What you should do:
Copy each line of the entries that contains the word "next".

[Stored dataset items]
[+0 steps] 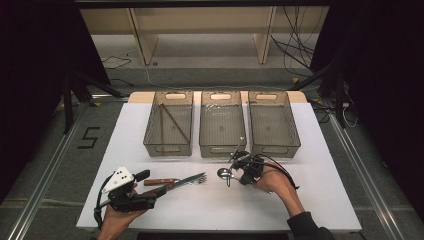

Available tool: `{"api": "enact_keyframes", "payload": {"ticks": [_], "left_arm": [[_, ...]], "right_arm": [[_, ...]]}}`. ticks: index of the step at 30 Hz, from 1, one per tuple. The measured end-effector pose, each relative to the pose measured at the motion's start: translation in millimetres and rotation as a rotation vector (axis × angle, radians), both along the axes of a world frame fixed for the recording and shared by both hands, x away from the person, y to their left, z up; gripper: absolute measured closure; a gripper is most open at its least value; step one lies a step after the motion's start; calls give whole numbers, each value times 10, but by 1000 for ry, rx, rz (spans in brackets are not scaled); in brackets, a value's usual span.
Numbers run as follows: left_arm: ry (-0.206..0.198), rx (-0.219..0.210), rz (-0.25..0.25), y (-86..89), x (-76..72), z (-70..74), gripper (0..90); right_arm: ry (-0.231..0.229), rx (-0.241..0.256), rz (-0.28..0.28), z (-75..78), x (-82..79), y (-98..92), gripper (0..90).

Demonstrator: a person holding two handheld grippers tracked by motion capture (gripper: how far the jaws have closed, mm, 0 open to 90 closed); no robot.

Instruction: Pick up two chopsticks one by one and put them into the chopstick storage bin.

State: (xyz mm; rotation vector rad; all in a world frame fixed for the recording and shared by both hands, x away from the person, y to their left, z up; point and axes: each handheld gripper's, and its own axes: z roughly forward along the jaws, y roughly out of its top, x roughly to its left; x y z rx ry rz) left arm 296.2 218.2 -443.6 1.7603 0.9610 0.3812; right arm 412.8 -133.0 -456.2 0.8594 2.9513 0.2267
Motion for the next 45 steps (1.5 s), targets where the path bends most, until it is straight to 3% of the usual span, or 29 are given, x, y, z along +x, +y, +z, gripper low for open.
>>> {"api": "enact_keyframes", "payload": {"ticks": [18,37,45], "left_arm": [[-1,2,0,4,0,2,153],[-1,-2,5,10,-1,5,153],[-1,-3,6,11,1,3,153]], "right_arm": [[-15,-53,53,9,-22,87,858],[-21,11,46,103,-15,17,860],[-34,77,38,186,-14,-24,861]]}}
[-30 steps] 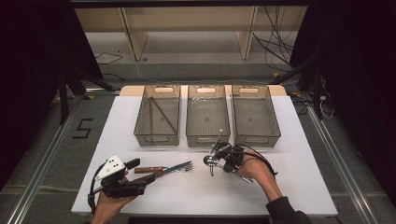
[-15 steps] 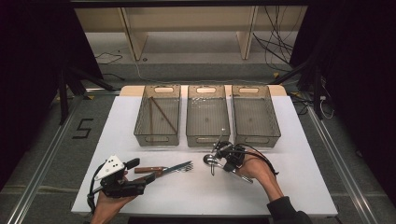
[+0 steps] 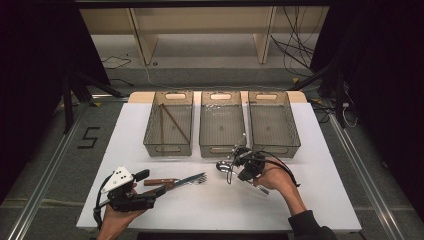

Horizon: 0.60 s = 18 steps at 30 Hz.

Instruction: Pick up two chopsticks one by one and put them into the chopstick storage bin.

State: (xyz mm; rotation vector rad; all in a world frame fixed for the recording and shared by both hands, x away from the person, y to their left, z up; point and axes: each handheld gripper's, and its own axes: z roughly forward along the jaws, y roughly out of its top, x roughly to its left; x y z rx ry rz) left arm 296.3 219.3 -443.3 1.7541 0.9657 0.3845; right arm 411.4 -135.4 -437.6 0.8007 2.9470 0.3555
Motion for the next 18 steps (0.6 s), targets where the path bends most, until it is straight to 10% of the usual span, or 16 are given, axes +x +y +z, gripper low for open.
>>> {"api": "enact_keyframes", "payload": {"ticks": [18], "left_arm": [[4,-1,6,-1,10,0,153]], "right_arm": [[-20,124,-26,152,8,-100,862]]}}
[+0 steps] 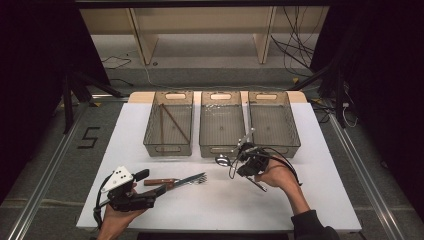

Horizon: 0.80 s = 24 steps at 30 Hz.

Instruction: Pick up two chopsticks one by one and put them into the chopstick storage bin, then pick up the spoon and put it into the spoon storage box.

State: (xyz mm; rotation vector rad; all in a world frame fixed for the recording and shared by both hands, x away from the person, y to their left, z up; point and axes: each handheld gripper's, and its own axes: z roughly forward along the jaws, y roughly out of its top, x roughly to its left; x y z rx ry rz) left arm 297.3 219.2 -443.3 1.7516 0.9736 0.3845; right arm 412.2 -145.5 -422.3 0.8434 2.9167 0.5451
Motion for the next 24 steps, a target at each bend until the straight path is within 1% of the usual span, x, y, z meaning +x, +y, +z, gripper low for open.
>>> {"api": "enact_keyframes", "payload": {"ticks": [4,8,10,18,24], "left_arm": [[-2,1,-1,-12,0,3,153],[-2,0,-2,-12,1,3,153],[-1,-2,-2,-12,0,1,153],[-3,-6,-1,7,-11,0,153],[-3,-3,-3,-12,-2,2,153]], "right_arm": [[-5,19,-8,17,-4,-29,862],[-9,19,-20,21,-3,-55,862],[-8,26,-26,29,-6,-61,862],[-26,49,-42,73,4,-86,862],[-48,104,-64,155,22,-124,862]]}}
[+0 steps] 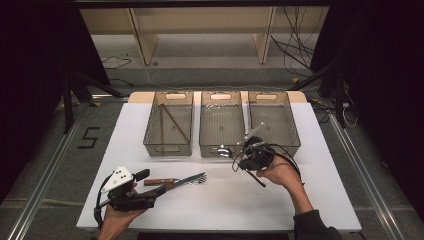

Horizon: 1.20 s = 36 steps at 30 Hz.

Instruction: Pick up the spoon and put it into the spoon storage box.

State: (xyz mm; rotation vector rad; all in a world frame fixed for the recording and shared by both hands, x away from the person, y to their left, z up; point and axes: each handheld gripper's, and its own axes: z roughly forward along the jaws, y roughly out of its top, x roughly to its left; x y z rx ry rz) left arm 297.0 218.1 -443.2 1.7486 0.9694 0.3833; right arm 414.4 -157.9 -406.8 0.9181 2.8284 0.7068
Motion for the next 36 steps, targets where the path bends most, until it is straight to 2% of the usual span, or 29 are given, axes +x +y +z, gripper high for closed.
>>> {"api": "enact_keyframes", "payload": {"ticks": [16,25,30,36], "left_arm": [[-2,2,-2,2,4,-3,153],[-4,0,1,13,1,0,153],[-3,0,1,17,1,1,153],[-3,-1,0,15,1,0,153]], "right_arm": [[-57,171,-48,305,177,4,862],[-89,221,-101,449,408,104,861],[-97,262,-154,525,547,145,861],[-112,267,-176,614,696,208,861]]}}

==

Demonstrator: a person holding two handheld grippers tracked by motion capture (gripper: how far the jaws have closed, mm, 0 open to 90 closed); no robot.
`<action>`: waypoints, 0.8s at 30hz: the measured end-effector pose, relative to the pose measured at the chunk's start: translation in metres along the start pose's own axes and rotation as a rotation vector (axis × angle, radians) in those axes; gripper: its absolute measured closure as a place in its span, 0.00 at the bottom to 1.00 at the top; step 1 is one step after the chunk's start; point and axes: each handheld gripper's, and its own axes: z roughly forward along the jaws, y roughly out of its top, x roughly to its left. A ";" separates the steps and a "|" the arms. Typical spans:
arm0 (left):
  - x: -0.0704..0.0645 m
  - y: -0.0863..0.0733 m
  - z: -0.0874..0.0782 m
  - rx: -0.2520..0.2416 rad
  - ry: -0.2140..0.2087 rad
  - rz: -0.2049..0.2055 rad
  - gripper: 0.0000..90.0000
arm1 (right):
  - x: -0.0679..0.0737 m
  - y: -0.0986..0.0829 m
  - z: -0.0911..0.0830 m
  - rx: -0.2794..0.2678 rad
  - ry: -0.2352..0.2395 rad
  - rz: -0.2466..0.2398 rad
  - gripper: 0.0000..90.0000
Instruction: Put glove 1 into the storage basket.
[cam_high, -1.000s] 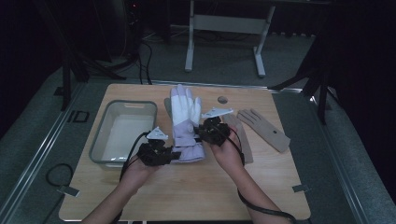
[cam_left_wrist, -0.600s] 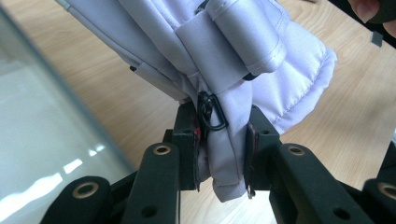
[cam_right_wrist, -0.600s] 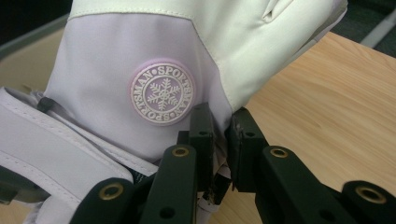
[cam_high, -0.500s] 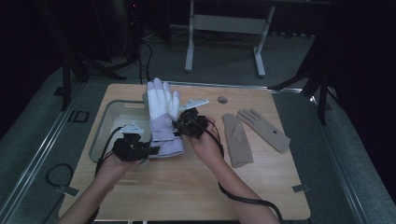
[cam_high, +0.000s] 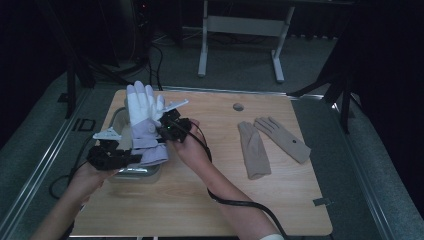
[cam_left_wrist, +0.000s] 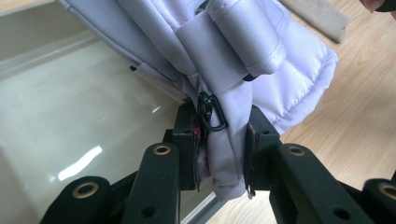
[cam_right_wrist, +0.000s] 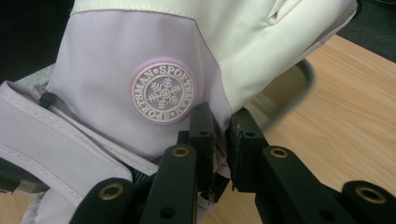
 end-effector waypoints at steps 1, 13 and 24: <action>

Exercise solution:
Motion for the next 45 steps (1.5 s), targets where the path bends most, until it is straight to 3% of the usual span, or 29 are given, x, y, z along +x, +y, +z, gripper low for open.
Motion for the next 18 steps (0.6 s), targets where the path bends most, until it is straight to 10% of the usual span, or 16 are given, axes +x +y +z, gripper low for open.
Motion for the next 24 steps, a target at each bend until the straight path is within 1% of the usual span, x, y, z meaning +x, +y, +z, gripper low for open.
Motion for the next 36 steps, targets where the path bends most, until it is straight to 2% of the usual span, or 29 are given, axes +x +y +z, gripper high for closed.

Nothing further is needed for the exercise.